Task directions: Check each line of the material below for "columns" and copy those where it appears.

Provided material:
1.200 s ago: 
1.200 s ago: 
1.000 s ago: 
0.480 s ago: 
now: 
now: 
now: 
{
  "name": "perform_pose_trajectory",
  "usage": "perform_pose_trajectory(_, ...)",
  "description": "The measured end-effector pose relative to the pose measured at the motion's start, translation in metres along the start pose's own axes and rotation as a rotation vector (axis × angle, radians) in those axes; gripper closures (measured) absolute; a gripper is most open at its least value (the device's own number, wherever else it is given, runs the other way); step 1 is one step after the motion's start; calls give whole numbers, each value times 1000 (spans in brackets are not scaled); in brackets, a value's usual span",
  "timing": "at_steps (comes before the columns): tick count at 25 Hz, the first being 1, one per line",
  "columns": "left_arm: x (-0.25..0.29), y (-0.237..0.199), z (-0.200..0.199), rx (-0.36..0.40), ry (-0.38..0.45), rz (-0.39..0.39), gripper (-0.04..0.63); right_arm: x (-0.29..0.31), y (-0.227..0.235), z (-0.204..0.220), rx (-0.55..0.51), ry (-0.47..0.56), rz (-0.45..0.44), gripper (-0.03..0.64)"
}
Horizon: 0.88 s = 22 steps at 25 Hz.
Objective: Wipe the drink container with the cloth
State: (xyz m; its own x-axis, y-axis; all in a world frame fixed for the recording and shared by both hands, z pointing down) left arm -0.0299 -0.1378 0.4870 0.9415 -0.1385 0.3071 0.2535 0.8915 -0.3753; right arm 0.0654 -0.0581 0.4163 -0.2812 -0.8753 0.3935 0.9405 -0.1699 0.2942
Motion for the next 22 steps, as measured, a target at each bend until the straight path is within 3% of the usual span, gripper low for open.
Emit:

Response below:
  "timing": "at_steps (comes before the columns): tick count at 25 Hz, the first being 1, one per line",
  "columns": "left_arm: x (-0.25..0.29), y (-0.237..0.199), z (-0.200..0.199), rx (-0.36..0.40), ry (-0.38..0.45), rz (-0.39..0.39), gripper (-0.04..0.63); right_arm: x (-0.29..0.31), y (-0.227..0.235), z (-0.204..0.220), rx (-0.55..0.51), ry (-0.47..0.56), rz (-0.45..0.44), gripper (-0.03..0.64)"

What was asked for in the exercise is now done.